Data extract:
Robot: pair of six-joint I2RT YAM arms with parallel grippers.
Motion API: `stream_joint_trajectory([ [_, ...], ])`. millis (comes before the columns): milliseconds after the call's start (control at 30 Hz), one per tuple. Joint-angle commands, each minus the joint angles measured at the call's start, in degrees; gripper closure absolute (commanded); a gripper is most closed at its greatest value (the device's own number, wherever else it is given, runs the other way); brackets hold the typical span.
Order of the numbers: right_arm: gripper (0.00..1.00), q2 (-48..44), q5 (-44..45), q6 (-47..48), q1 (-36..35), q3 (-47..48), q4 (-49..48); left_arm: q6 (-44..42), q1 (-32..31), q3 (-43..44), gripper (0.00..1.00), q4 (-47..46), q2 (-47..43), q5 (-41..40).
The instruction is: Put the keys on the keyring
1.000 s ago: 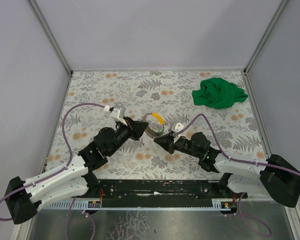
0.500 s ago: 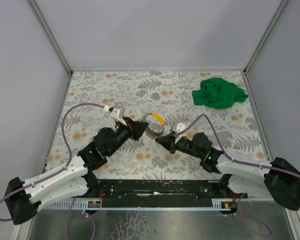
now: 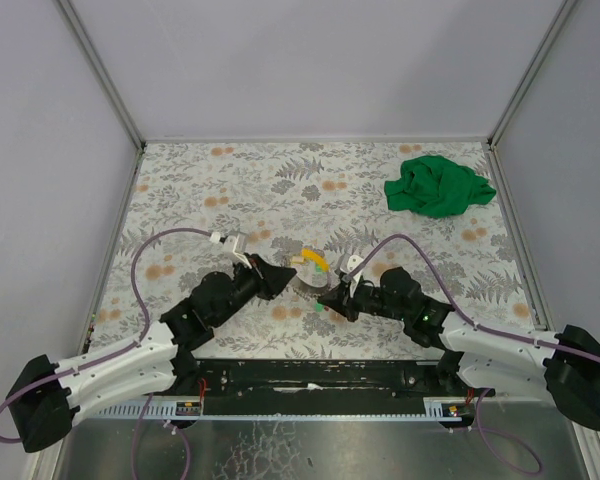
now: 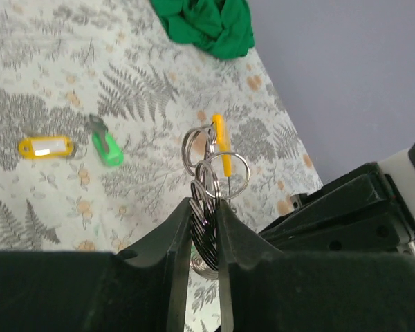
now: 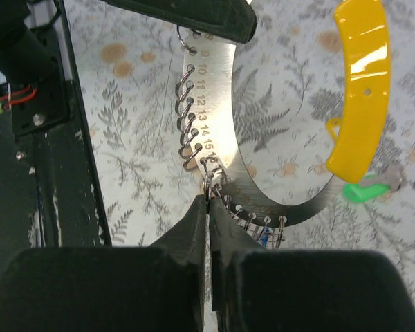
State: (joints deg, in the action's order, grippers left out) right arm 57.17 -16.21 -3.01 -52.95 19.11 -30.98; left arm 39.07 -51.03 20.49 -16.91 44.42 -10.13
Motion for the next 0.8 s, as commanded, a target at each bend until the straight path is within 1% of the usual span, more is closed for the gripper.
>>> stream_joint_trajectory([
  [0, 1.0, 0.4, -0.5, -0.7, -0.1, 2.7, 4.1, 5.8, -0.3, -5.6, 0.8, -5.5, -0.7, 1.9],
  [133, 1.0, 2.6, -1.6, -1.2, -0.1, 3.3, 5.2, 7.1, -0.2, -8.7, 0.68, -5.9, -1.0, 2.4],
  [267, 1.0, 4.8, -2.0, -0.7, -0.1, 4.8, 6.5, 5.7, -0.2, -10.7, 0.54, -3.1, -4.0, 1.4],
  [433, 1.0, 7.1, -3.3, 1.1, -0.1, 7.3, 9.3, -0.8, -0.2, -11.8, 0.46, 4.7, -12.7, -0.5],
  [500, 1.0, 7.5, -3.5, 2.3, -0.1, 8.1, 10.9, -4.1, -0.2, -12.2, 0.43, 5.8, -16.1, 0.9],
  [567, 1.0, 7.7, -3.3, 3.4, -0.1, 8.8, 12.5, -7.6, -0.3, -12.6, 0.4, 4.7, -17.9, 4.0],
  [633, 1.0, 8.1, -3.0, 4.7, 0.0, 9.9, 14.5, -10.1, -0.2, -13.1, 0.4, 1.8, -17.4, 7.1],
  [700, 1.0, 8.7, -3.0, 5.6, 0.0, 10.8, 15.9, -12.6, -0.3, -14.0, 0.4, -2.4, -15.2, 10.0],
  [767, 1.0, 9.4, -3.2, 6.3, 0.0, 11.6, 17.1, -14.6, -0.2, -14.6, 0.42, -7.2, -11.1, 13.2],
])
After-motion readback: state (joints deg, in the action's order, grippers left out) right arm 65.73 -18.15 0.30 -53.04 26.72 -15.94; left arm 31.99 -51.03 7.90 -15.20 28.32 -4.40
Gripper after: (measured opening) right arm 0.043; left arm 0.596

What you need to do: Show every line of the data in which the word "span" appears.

Answer below:
Motion API: `stream_joint_trajectory([ [_, ...], ])`. millis (comes before the columns): milliseconds after the call's start (control at 30 Hz), one per tuple. Joint-angle commands, each minus the joint angles measured at the call's start, in degrees; gripper closure absolute (commanded); a gripper is most closed at its greatest value (the device's own number, wherever else it is given, runs the other way); brackets hold the typical span.
Motion for the next 0.8 s, as commanded, a target at each bend until the straight path is within 1% of the usual span, more is closed for the gripper.

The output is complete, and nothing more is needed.